Slick

     “Slick” was a stray dog that had found his way to the job and decided to make it his home.   He was a short hair dog that stood about 2 ft tall and weighed about 30 lbs.  He was there before I got there and you couldn't ask for a better watchdog for the job.  He got the name “Slick” because he was so good at sneaking off with the lunches of the guys that worked in the shop.  Those lunches and the food scraps that the coal truck drivers would throw him, while dumping at the tipple, was what he ate.  There was only one person on the entire job that could touch him, other than that the closest you could get was maybe 30 ft or so.
     When I first got to Mountain Drive, Slick barked like mad at me.  I guess he felt that I was invading his territory.  The guys at the shop were courteous to me but I was the new guy and a Yankee to boot and as I was to later learn, it was up to me to prove myself worthy of their respect and not the other way around.  Listening to the guys at the shop Slick had earned a rightful spot in their eyes.  He not only was a good guard dog, he kept the nasty geese, that belonged to the neighboring farm, off the job.  He had become part of the job and was talked about often, in good favor.  There were a few guys thought that didn't think very much of Slick.  They had very expensive coon dogs and Slick just didn't fit into that realm of thinking.

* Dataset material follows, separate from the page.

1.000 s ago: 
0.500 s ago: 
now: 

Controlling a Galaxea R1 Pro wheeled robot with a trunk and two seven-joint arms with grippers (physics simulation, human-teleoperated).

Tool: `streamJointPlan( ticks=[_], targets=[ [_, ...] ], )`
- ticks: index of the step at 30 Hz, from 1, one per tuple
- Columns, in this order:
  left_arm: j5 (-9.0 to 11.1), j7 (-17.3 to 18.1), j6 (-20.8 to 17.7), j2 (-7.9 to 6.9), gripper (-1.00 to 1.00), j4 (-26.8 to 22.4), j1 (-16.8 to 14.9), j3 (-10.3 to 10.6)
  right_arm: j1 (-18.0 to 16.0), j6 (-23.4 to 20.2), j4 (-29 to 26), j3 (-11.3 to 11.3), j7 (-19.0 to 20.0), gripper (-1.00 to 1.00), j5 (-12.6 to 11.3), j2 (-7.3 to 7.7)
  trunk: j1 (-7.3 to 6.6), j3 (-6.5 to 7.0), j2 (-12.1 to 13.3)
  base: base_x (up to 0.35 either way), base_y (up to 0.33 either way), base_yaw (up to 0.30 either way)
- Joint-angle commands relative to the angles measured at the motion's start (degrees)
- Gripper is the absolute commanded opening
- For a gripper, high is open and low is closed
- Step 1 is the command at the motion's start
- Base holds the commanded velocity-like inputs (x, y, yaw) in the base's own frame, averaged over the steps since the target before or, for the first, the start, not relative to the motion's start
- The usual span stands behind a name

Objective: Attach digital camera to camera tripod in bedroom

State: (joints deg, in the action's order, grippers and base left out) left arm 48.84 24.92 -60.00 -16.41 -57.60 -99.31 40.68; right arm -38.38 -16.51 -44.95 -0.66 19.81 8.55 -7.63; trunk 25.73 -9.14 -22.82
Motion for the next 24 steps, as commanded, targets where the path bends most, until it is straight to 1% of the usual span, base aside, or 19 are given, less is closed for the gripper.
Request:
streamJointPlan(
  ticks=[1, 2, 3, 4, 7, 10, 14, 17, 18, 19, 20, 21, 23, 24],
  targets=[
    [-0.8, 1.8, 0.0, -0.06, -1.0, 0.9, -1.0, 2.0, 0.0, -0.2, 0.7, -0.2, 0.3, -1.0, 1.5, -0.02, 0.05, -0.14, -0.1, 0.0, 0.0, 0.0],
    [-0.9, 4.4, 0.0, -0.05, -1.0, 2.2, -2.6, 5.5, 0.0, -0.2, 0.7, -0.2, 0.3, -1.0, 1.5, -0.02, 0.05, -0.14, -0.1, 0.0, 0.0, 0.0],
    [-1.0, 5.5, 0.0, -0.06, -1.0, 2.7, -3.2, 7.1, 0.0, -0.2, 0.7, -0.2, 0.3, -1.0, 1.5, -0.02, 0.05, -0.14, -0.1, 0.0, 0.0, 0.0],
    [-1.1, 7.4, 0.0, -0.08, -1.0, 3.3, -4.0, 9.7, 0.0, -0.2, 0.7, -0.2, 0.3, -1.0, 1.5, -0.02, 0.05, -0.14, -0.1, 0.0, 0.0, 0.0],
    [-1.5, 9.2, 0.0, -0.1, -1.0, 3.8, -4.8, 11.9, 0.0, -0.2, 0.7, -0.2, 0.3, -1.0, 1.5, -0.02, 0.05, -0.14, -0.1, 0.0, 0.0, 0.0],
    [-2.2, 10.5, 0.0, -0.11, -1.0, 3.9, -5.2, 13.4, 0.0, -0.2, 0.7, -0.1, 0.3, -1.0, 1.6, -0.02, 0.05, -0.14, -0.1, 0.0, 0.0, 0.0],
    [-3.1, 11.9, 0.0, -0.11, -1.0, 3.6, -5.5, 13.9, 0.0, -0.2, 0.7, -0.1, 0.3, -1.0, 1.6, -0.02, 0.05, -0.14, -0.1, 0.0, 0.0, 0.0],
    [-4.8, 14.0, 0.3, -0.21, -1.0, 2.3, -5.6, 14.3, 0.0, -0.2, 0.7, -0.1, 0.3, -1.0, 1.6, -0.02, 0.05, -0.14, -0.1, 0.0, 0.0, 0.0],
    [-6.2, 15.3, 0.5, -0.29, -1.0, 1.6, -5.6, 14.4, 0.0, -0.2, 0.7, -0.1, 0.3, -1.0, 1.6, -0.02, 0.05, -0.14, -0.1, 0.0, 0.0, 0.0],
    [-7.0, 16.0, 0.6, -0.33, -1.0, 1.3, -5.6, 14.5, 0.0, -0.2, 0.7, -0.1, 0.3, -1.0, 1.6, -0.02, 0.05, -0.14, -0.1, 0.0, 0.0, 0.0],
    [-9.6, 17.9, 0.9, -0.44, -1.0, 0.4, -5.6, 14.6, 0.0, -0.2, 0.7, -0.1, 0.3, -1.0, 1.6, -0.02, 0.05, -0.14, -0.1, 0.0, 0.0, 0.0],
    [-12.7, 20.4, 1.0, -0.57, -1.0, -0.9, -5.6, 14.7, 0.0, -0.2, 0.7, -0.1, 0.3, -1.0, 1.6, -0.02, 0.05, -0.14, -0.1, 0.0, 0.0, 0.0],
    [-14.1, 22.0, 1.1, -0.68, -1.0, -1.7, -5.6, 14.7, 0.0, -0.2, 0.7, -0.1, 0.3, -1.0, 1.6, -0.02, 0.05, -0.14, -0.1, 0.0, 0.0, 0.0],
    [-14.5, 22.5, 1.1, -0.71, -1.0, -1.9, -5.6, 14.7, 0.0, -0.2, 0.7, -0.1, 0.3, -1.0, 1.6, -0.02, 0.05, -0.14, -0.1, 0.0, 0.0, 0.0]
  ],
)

     On one occasion someone called the dogcatcher in Middlesboro and told him to come and pick up the stray dog at Mountain Drive.  He called back a little later about what time to come over and got the shop instead of the office.  Did that ever make the guys mad.  He was then told not to come up there.  A while later he got the call again to come over and pick up the dog.  The guys found out about it and someone called the dogcatcher and told him if he came over there after that dog he would get shot.  That was that.
     I guess I had been there about a year or so and was really getting fed up with Slick always barking at me whenever I walked up the hill to the hanger like I was still a new guy or something.  I had the same problem with the dogs in Germany that barked at me all the time and I fixed that with dog biscuits so I decided to try the same thing on Slick.  So, with a dog biscuit in hand, I made my way to the hanger one morning and here comes Slick, barking away at me.   Slick kept his 30 ft but wouldn't come any closer so I tossed him the biscuit.   He went for it and after a few days he only would bark a time or two to let me know he was there then he would wait for his biscuit.  I could live with that.
     Eventually I tossed the biscuit closer and closer in to me and over the period of maybe 2 months, I got it to where he was just an arm's length away from me waiting on that biscuit.   The time finally came when I was going to try and be the very first person to touch Slick.  We were at the hanger door and I had already given Slick his biscuit but he wanted another.  I got another biscuit and put it down on the ground right between my legs.  Slick just looked at it for a while then stretched out his neck as far as it would go and went for that biscuit.  Just as his lips touched that biscuit I reached down and touched him on both sides with my hands.  A split second later he was head high with me, doing flips as if he had just been blown up by a land mine.  When he hit the ground he started trotting off, without the biscuit, and had the sad look of betrayal on his face.
     I figured that was it, he would never have anything to do with me again.  I didn't see him for a few days.  Then early one morning I was almost to the shop when I felt a cold dog's nose pushing into the palm of my hand.  It was Slick.  Apparently, he needed some time to reason things out and had finally decided that humans aren't so bad after all, at least this one any ways.  I knelt down, rubbed his head, and he loved it.  After that, he would eat from my hand and even let me wrestle a little with him.  Unbeknownst to me, the guys at the shop had taken notice of this and had apparently decided that if Slick says this Yankee is OK then by GOD I was too in their book as well.  Soon after that, A.J. Cox, the assistant parts manager became my fishing buddy and I started getting invited around a little.  Slick had opened the door for me, people wise, and I became one of the Mountain Drive family.
     Several years later the geese started messing up the job again and it was noticed that Slick was missing.  Some of the guys at the shop would use their lunch hour to go looking for him.  The concern for Slick grew to the point that Mr. Bolton had me go up and look for him.  About a week later, one of the guys that was riding back, high on a seeding truck, spotted him lying in the brush at a nearby silt pond.  Someone went for a look and found that he had been shot, one time in the chest, with a 22.   The guys put up a $1,000 reward for the name of the guy that shot Slick.  Nobody was going to fess up to that one though.
    For a time, Slick was part of the history of that job.  He opened the door for me and showed me the heart that those guys had.  I made a lot of friends there and do believe he will remain in many a memory for quite a long time.  That was just the way it was there, you had to earn your spot.